LA DESPENSA

 


Apenas había cumplido la treintena cuando comencé a interesarme, de manera efectiva, por el funcionamiento de mi cabeza, de mi cerebro. Siempre había tenido inquietudes sobre ese particular, pero habían quedado aparcadas en un sótano profundo mientras mi vida transcurría entre obligaciones varias y no poca desazón. Tiempos de cambio que me ayudaron a abrir la puerta de mi despensa.


En esa despensa he ido acumulando recuerdos, unos más lúcidos que otros; vivencias, en primera persona pero también como mero espectador.
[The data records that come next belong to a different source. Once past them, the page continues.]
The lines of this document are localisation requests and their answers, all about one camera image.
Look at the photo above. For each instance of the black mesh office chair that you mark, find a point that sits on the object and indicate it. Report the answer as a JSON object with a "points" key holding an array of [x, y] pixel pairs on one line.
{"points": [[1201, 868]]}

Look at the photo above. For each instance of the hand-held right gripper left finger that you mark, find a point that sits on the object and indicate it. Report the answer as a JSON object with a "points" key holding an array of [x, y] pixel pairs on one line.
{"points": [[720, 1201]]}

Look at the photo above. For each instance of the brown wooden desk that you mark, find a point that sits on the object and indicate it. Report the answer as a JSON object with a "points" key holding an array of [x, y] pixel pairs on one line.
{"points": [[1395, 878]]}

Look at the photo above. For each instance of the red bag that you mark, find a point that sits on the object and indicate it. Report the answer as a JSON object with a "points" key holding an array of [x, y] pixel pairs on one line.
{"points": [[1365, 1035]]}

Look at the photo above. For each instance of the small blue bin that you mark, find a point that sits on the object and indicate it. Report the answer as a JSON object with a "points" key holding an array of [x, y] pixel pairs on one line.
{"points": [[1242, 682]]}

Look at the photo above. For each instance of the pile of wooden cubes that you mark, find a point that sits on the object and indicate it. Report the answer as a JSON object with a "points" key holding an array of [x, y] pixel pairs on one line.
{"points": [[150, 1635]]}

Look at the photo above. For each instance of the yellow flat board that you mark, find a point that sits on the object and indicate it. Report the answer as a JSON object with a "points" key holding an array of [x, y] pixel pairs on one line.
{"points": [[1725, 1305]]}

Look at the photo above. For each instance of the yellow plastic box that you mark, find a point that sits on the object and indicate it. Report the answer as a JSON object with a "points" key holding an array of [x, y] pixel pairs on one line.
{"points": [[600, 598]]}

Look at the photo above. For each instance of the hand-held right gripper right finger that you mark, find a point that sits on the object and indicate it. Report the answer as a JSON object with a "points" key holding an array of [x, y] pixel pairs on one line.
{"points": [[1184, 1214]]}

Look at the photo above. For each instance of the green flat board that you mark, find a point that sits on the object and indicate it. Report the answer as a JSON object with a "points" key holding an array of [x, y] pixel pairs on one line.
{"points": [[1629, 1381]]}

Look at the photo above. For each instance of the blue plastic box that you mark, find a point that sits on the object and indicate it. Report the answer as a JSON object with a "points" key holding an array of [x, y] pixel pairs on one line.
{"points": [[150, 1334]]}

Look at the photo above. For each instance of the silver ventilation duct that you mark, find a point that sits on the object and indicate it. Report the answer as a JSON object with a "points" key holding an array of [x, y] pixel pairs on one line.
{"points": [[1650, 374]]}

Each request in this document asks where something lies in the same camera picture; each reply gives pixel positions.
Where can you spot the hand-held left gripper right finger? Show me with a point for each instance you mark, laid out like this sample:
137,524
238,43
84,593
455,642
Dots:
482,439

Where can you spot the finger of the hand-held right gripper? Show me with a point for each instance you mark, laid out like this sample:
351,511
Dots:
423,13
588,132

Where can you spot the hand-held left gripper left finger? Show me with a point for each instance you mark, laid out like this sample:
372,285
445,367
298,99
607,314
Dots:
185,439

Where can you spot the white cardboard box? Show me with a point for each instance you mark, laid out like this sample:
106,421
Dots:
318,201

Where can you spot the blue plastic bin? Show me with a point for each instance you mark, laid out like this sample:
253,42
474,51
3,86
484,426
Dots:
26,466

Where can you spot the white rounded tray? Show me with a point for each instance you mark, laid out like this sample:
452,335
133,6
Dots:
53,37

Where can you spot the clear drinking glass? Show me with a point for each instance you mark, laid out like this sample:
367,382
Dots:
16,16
Si el cerebro tiene un funcionamiento singular, y todavía en un proceloso proceso de estudio, acercarse de cuando en cuando al propio resulta una experiencia interesante.


Al abrir las puertas suelen aparecer los mismos lugares comunes a los que mi memoria acude frecuentemente. Suelen ser asideros que necesita para mantenerse en equilibrio cuando algo altera su normal funcionamiento. Pero, de cuando en cuando, me gusta mirar al fondo, en las partes menos visibles.


Afloran entonces imágenes, sonidos, sensaciones...que llevaban tiempo sin mostrarse. Todos ellos capaces de cambiar la percepción de lo que, apenas un segundo antes, era un lugar conocido. Tal vez por esa razón se mantienen ocultos.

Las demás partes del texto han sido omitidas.